EPD software can improve efficiency and reduce the risk of manual errors, particularly when managing plant-specific data and repeated updates over time. However, software does not determine the quality of an EPD. The reliability of the results still depends on the accuracy of the underlying data, the appropriateness of assumptions, and adherence to applicable standards and verification requirements.
EPDs in Construction Practice
EPDs play a practical role in the construction industry by providing a common, standardized format for environmental disclosure. For architects, engineers, public agencies, owners, and producers, EPDs supply consistent data that can be referenced in sustainability reporting, procurement processes, regulatory compliance, and green building programs.

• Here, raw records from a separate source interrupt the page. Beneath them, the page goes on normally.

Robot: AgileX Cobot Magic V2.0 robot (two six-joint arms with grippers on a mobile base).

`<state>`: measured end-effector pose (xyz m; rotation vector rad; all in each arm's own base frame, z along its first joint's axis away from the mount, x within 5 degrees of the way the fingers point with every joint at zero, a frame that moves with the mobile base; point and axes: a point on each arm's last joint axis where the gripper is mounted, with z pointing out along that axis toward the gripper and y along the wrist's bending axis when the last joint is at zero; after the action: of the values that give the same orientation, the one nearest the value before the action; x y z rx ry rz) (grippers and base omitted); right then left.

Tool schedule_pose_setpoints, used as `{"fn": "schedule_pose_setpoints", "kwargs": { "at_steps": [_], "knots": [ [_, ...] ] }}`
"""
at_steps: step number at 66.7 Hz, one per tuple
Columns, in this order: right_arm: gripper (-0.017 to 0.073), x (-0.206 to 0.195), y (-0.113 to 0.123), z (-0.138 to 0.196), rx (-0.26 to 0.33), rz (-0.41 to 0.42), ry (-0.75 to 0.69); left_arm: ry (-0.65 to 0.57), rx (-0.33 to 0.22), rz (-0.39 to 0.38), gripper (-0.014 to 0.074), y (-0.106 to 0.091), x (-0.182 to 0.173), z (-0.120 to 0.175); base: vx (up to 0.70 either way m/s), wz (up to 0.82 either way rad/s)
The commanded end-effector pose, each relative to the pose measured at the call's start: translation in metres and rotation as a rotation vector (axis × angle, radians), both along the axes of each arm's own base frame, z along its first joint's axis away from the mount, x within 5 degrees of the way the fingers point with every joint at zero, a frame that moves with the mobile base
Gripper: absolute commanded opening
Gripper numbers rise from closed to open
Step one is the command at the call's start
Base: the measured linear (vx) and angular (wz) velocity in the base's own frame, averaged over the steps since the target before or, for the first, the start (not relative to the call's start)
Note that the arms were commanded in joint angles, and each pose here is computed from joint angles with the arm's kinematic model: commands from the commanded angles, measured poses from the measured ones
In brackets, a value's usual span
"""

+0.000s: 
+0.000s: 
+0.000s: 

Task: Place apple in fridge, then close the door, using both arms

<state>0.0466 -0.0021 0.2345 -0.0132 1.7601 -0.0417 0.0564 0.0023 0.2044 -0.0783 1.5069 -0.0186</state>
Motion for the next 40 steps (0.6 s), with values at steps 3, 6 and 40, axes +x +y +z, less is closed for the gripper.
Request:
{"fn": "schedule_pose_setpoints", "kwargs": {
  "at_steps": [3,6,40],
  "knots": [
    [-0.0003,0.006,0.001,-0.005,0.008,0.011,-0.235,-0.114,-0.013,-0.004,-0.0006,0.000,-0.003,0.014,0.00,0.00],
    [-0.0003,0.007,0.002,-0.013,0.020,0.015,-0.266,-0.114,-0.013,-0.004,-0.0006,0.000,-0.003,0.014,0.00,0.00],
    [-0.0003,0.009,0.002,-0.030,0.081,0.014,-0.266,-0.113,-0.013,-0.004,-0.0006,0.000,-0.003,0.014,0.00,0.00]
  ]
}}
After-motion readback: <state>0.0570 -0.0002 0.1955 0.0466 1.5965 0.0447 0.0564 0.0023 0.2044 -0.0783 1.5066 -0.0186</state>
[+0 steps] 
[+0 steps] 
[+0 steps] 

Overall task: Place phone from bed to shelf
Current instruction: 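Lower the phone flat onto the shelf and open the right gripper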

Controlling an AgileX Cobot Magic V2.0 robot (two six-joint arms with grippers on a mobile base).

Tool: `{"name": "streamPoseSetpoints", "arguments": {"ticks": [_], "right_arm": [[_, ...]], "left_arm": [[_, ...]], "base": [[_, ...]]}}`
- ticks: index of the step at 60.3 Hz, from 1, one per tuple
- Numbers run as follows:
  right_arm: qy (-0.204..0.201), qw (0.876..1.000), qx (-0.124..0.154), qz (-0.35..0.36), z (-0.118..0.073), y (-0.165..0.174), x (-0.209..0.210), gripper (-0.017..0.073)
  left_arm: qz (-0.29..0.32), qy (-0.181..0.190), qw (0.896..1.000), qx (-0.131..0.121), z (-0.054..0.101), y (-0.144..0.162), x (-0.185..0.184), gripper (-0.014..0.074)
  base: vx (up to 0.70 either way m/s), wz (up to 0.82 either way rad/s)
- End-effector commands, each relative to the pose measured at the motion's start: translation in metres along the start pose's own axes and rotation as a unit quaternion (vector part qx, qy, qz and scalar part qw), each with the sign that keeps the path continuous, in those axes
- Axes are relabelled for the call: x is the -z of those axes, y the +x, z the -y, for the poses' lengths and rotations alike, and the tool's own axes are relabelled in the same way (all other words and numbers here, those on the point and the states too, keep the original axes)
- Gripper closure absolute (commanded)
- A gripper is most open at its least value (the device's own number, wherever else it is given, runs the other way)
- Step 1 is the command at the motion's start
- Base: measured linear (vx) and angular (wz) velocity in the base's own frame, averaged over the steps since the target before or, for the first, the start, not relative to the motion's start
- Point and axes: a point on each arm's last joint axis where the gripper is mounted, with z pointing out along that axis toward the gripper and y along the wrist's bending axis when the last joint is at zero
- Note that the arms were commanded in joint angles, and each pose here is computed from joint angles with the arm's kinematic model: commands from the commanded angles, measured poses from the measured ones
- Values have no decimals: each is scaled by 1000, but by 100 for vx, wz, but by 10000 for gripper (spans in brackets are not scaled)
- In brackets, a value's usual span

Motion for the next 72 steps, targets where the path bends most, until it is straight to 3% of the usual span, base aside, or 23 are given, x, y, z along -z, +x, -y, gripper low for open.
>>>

In many project contexts, the presence of an EPD is a prerequisite rather than a differentiator. Some green building certification systems reference EPDs as part of documentation or credit frameworks, but an EPD alone does not guarantee certification or indicate environmental superiority. It enables projects to document environmental impacts in a structured, auditable way.
For producers, developing a concrete EPD is often necessary to participate in public infrastructure, institutional, or sustainability-driven projects. For specifiers and owners, EPDs support informed decision-making when used alongside performance requirements, cost considerations, durability criteria, and constructability constraints.
Understanding what an EPD is—and what it is not—helps stakeholders use EPDs as intended: as transparent disclosures of environmental data that support broader project evaluation and compliance, rather than as standalone indicators of sustainability or performance.